Pischke (1995, p. 308–309) notes that “[i]n many applications it is useful to decompose earnings in to a permanent and transitory component” as “[d]ifferent events are associated with these components. Promotions or job loss in a high-paying industry lead to permanent changes in earnings, and overtime and temporary layoffs induce temporary variations.”

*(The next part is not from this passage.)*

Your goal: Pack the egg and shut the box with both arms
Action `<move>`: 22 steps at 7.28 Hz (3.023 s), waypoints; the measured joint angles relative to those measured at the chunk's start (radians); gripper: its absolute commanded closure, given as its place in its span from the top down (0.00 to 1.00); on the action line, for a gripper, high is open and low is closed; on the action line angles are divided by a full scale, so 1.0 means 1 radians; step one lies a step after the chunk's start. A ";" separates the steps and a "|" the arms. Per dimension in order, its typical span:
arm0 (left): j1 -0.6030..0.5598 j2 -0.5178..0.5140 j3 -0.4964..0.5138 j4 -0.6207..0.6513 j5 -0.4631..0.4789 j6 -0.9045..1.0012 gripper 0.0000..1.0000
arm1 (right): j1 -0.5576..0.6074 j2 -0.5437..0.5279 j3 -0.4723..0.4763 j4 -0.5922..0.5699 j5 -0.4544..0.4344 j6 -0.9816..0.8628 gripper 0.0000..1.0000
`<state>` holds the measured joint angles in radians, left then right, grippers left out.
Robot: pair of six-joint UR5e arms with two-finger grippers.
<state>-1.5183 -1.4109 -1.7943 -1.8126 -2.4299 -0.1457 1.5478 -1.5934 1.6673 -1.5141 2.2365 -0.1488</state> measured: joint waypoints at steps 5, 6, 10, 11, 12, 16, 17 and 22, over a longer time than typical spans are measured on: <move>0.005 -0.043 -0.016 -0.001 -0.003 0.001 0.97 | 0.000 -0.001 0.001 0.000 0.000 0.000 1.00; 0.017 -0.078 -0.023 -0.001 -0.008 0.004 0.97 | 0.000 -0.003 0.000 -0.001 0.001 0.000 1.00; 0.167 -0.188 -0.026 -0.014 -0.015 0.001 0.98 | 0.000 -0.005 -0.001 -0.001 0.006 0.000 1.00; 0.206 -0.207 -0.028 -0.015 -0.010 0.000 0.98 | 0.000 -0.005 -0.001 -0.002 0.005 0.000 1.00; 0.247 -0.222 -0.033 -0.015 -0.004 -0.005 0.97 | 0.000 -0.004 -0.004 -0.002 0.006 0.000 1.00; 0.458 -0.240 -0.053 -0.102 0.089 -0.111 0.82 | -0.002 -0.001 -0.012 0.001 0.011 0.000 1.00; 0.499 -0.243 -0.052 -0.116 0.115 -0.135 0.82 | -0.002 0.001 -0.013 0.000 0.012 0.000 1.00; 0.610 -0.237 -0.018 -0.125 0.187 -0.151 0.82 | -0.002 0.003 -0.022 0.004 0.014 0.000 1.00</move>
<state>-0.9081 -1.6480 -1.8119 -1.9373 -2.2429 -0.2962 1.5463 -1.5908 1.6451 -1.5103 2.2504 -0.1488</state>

A specification of the earnings process defined by Eq. (6) in first differences illustrates that changes in earnings follow a first-order moving average process:

$$\varDelta y_{t}=\epsilon _{t}+\eta _{t}-\eta _{t-1} .$$
(7)

Pischke (1995) observes only two periods of survey-based earnings data. He therefore has to make a number of relatively specific assumptions about the measurement error process and the structure of the variances of permanent and transitory earnings shocks. For reasons of comparability, we impose the exact same assumptions. More specifically, measurement error is assumed to be composed of three additive components, (a) the transitory earnings shock \(\eta _{t}\) with “transmission” factor \(\alpha\), (b) an individual fixed effect \(\mu\) that is uncorrelated with earnings and (c) a white noise error term \(\xi _{t}\):

$$\ m_{t}=\alpha \eta _{t}+\mu +\xi _{t} .$$
(8)

Due to the individual fixed effect the model assumes a time-invariant autocorrelation of measurement error. If \(\alpha\) is smaller than zero then this implies mean-reverting measurement error and underreporting of transitory earnings shocks. In this simple model, measurement error is assumed to be unrelated to permanent earnings shocks. Again following Pischke (1995), we additionally assume that the variance of permanent earnings shocks \(\text {var}[\epsilon _{t}]\) is constant over time while the variance of transitory earnings shocks \(\text {var}[\eta _{t}]\) may vary:

$$\begin{aligned} \text {var}[\epsilon _{t}]=\sigma ^{2}_{\epsilon }; \quad \text {var}[\eta _{t}]=\sigma ^{2}_{\eta t}; \quad \text {cov}[\epsilon _{t},\eta _{t}]=0; \quad \text {var}[\xi _{t}]=\sigma ^{2}_{\xi t}; \quad \text {var}[\mu ]=\sigma ^{2}_{\mu } . \end{aligned}$$
(9)

The resulting model for earnings dynamics and measurement error implies the following moment conditions:

$$\begin{aligned} \begin{aligned} \text {var}[\varDelta y_{t}]&=\sigma ^{2}_{\epsilon }+\sigma ^{2}_{\eta t}+\sigma ^{2}_{\eta t-1}; \\ \text {cov}[\varDelta y_{t}, \varDelta y_{t-1}]&=-\sigma ^{2}_{\eta t-1}; \\ \text {var}[m_{t}]&=\alpha ^{2}\sigma ^{2}_{\eta t}+\sigma ^{2}_{\xi t}+\sigma ^{2}_{\mu }; \\ \text {cov}[\varDelta y_{t}, m_{t}]&=\alpha \sigma ^{2}_{\eta t}; \\ \text {cov}[\varDelta y_{t}, m_{t-1}]&=-\alpha \sigma ^{2}_{\eta t-1}; \\ \text {cov}[m_{t}, m_{t-j}]&=\sigma ^{2}_{\mu }. \end{aligned} \end{aligned}$$
(10)

All other covariances are assumed to be zero.

6.2 Estimation results

We identify the parameters of the dynamic model of measurement error and earnings as described in Eqs. (7) and (8) by fitting the moment conditions of Eq. (10) to the sample covariance matrix of earnings changes and measurement error using Generalized Method of Moments (GMM). For this purpose, we rely on the same two linked survey-administrative data sets also used for the static model of measurement error and earnings and compute estimation results separately for the PASS survey data (as described here) and for WeLL (cf. the appendix).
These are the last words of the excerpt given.